-- Exercise brief --
In the data, find each line where the word "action" appears and list that line.

-- Information shown --
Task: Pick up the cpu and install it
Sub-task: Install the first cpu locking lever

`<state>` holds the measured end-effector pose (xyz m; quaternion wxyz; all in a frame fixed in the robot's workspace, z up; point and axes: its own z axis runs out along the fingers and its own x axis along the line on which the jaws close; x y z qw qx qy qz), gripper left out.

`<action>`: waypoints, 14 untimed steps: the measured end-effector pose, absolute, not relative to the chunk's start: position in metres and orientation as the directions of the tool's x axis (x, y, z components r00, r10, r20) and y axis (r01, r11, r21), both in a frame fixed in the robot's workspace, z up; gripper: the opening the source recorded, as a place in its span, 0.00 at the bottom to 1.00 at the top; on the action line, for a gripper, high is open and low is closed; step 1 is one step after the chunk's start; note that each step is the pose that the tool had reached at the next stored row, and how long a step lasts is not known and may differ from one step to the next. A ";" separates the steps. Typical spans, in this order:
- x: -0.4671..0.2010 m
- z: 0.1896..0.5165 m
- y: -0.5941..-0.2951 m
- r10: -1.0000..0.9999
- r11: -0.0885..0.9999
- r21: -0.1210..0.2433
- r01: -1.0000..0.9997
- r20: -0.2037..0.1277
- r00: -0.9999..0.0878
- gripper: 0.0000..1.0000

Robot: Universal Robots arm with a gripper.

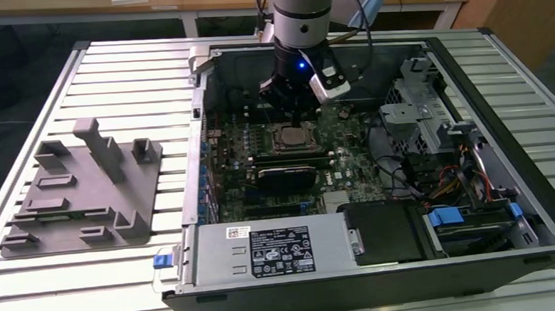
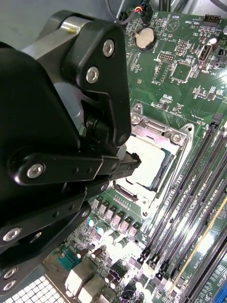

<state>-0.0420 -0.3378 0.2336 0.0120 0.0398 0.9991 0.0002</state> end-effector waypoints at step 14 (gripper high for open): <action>-0.050 0.234 -0.338 0.080 0.997 0.001 0.080 -0.024 -0.997 0.11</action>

-- Your response --
`<action>`: waypoints, 14 untimed steps: the measured end-effector pose, absolute, not relative to the chunk's start: position in metres and orientation as the directions of the tool's x axis (x, y, z components r00, r10, r20) and y axis (r01, r11, r21), both in a frame fixed in the robot's workspace, z up; gripper: the opening the source recorded, as a place in its span, 0.00 at the bottom to 1.00 at the top; on the action line, for a gripper, high is open and low is closed; step 1 is one step after the chunk's start; note that each step is the pose that the tool had reached at the next stored row, and how long a step lasts is not known and may differ from one step to the next. A ";" separates the steps. Typical spans, in this order:
<state>-0.0420 -0.3378 0.2336 0.0120 0.0398 0.9991 0.0002</state> end-effector waypoints at step 14 (gripper high for open): <action>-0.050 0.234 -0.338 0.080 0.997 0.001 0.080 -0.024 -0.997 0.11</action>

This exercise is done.